Smooth animations in CSS
Working on the Squarespace Blog app for Android, one of the biggest challenges is that the app is half-native, half-web.
My job is to make sure you can't tell which is which.
While trying to achieve this goal, one of the first things I learned is that animations with native-level performance – i.e. animations that don't stutter, jerk, or lag – can only be achieved with hardware-accelerated CSS.
Trust me, I've tried. The other methods don't even come close.
Here's a video showing a JavaScript animation, which I rewrote using hardware-accelerated CSS transitions:
And here's a regular, non-accelerated CSS transition, which I rewrote in the same way:
Behold the power of 3D transforms! And yes, I'm not actually using the z-axis, but it doesn't matter. Just consider "3D" to be the "open sesame" to coax the GPU into revealing its treasures.

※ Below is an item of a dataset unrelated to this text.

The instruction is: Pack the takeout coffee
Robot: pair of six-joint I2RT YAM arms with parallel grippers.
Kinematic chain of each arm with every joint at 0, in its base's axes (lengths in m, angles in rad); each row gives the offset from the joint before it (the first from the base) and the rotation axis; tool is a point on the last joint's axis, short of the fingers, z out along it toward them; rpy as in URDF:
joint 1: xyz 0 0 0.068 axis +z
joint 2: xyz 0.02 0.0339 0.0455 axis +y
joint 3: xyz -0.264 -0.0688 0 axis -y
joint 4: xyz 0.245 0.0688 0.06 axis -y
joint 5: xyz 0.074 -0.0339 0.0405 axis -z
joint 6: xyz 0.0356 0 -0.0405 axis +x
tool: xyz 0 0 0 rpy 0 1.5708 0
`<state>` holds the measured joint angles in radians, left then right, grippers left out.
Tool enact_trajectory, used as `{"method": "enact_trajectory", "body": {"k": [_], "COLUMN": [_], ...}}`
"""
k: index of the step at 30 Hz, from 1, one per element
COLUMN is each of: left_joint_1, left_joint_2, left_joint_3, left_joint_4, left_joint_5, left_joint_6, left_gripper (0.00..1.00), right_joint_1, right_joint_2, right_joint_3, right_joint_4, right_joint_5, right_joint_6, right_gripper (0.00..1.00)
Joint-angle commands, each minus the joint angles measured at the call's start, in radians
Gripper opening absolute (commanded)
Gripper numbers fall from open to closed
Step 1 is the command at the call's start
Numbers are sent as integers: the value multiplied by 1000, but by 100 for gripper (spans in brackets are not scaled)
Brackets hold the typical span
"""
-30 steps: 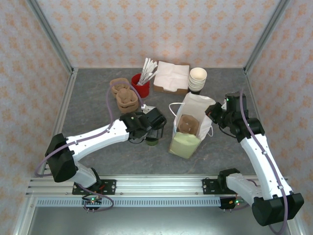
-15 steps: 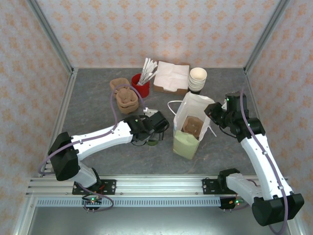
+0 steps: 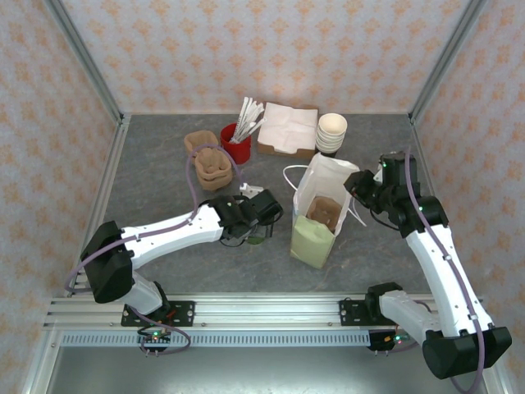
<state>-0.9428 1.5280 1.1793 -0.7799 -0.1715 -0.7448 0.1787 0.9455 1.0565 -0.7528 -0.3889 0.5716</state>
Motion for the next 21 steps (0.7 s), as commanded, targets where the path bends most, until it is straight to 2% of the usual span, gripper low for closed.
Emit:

If you'd like to get started with hardware-accelerated CSS, then you can take a look at this sample widget, which is the same one from the first video. It works on all modern browsers, both desktop and mobile. (Note the hand-crafted flexbox shim and -webkit prefixes.)
These videos were taken on a rather dated Galaxy Nexus running Android 4.2, so the performance improvement is crystal-clear. But in fact, you can also see the difference on more powerful devices, and even on desktop browsers. I actually first noticed the slow trashcan animation while playing with it on desktop Chrome.
Believe me: if it's anything less than 60 frames per second, your users will notice.